Who should be the beneficiaries of race-conscious affirmative action? Conspicuous by its absence in the US affirmative action debate, this question takes us beyond conventional majority/minority discourse and forces us to confront questions of comparative entitlement. Asking the “Who Question” serves to illuminate a much larger debate over the nature of equality itself. Two paradigms of equal protection compete in modern scholarship: antidiscrimination vs. antisubordination. Yet, neither offers a satisfactory method to select affirmative action beneficiaries on its own.
The Supreme Court’s current antidiscrimination approach to affirmative action remains incomplete. In focusing solely on remedying particularized underrepresentation, the Court tells us how to count, but not who gets counted. Silence on the Who Question has led to doctrinal incoherence in lower courts; yet, a complete answer hinges on a societal understanding of race that antidiscrimination theory is unable to supply.
To examine an antisubordination alternative in action requires a comparative international perspective. By making the eradication of societal hierarchies its explicit goal, India presents a stark alternative to US affirmative action. It has developed a sophisticated methodology to assess group disadvantage empirically. This Article considers whether India’s approach could be replicated in the US, as other commentators have proposed. Highlighting obstacles posed by patterns of immigration and social mobility, the Article concludes that an antisubordination approach would be practically unworkable and normatively undesirable in the US context.

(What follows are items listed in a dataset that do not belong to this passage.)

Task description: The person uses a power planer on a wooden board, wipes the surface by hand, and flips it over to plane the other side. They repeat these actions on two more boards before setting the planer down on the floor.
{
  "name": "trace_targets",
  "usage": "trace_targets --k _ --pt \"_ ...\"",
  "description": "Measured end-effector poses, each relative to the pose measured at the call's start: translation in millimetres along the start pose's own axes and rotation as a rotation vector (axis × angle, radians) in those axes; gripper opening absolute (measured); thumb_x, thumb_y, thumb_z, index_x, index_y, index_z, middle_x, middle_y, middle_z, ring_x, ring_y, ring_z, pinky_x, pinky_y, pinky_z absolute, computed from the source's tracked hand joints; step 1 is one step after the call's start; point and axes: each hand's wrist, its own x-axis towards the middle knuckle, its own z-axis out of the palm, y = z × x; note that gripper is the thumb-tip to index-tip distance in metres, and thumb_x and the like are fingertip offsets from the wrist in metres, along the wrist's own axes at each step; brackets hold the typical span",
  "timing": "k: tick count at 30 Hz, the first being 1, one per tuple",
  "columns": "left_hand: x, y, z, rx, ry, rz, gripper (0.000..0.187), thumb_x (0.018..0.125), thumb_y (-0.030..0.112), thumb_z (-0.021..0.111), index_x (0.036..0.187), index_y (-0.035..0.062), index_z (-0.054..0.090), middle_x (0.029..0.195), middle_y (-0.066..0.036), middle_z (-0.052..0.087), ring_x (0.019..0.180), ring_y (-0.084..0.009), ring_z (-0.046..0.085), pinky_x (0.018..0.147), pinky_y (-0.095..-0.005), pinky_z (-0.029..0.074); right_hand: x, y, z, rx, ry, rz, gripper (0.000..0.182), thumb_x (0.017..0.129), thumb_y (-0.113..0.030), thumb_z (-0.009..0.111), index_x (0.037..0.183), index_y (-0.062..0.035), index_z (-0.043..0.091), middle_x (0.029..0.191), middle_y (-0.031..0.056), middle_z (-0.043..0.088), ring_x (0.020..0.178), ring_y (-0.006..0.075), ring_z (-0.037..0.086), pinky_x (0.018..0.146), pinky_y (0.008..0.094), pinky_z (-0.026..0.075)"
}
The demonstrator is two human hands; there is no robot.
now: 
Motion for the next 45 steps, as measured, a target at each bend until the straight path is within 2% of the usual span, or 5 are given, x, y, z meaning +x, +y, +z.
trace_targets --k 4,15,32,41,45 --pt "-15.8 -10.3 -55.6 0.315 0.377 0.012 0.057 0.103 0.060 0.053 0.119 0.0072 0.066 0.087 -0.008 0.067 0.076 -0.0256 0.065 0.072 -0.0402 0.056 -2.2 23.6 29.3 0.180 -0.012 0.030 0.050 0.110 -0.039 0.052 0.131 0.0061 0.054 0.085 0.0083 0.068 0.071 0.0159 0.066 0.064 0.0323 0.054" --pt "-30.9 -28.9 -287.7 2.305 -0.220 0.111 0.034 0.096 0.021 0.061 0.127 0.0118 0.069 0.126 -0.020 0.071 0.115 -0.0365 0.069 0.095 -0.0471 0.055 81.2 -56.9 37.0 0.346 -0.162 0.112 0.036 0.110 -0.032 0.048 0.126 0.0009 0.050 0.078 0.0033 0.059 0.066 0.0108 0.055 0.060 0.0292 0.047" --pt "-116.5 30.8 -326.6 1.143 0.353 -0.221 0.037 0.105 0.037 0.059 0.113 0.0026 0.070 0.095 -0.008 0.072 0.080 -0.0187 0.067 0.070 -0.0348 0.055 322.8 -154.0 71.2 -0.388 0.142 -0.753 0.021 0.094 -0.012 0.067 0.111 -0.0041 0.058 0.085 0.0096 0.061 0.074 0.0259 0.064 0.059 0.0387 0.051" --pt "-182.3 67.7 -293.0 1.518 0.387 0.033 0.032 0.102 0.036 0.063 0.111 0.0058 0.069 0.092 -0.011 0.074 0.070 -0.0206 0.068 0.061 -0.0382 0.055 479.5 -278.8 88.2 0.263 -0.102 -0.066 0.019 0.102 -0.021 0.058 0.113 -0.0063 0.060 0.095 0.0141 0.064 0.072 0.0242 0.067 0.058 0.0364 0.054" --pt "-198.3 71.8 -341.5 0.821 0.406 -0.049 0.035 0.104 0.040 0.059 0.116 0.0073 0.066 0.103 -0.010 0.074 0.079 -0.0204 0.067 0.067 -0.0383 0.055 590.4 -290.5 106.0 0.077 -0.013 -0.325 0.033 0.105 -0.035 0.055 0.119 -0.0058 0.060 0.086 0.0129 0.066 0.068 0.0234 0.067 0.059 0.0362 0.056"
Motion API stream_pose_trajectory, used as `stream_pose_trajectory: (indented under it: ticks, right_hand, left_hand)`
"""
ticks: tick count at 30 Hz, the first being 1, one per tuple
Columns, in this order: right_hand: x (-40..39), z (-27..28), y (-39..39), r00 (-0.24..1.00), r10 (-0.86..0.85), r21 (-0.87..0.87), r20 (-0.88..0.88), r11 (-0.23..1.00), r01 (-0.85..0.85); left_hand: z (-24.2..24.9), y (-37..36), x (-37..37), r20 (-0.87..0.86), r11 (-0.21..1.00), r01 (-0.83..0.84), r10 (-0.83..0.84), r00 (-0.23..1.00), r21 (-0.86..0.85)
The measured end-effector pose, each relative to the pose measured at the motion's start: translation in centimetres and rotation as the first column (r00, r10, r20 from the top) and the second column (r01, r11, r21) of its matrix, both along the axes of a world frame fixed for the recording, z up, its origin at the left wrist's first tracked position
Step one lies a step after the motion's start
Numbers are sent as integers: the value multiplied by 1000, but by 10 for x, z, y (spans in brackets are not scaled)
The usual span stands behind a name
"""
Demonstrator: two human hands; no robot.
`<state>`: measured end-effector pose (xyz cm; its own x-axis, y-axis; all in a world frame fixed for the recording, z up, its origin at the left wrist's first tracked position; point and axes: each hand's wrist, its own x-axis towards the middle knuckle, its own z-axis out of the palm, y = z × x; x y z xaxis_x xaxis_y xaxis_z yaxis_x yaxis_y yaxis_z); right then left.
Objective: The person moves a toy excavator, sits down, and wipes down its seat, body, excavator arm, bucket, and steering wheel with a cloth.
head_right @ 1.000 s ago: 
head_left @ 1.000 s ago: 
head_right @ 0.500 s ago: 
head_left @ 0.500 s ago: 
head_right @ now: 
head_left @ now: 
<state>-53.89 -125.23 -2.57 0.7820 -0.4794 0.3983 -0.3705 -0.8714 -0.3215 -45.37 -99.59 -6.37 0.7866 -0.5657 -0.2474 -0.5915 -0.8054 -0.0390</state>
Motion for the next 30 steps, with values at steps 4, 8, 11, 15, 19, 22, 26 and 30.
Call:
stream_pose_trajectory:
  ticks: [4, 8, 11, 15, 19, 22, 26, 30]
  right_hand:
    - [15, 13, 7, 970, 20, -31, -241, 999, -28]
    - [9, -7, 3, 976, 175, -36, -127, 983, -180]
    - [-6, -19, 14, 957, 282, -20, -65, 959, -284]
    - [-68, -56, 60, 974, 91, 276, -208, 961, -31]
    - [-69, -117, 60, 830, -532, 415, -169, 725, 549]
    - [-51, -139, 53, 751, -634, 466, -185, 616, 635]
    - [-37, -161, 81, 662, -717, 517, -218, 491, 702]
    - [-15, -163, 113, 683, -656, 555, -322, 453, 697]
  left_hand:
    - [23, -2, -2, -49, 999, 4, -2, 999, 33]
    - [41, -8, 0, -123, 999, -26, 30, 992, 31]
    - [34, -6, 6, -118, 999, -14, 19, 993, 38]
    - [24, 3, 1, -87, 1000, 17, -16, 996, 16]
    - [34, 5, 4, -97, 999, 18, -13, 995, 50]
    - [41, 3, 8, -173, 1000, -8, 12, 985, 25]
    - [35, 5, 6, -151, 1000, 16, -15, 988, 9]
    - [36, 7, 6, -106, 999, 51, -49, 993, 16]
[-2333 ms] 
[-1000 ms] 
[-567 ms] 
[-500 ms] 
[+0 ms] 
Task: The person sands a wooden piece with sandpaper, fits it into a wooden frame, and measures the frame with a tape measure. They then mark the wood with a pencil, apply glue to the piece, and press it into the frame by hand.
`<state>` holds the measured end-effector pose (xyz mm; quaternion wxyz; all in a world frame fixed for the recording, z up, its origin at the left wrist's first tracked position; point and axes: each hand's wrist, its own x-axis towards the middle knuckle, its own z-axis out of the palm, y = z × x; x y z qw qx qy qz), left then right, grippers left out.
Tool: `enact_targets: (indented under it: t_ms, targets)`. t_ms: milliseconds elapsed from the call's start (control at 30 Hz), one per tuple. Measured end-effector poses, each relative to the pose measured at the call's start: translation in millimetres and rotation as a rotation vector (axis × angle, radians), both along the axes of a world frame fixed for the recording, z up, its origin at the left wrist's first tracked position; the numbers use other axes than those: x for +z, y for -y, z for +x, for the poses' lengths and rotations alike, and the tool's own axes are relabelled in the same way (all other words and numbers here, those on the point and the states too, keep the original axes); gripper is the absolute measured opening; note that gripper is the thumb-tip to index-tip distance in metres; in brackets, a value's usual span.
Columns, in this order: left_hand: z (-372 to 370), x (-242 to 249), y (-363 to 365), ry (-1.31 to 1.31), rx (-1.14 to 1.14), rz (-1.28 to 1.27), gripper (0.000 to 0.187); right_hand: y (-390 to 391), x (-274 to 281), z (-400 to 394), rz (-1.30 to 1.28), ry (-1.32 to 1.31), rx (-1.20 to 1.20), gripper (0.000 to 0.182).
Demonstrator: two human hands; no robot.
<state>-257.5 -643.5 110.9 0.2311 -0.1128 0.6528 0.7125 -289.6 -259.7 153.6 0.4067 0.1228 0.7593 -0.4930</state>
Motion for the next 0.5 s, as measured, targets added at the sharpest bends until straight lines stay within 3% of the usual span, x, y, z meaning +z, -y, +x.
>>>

Appreciating the shortcomings of each of these equality paradigms on their own paves the way for an integrated understanding of equal protection in which antisubordination values serve to give normative content to antidiscrimination doctrine. India’s example also suggests ways to improve on our current method of selecting beneficiaries and provides the basis for a clearer allocation of decisional authority between the judiciary and the political branches in matters of race.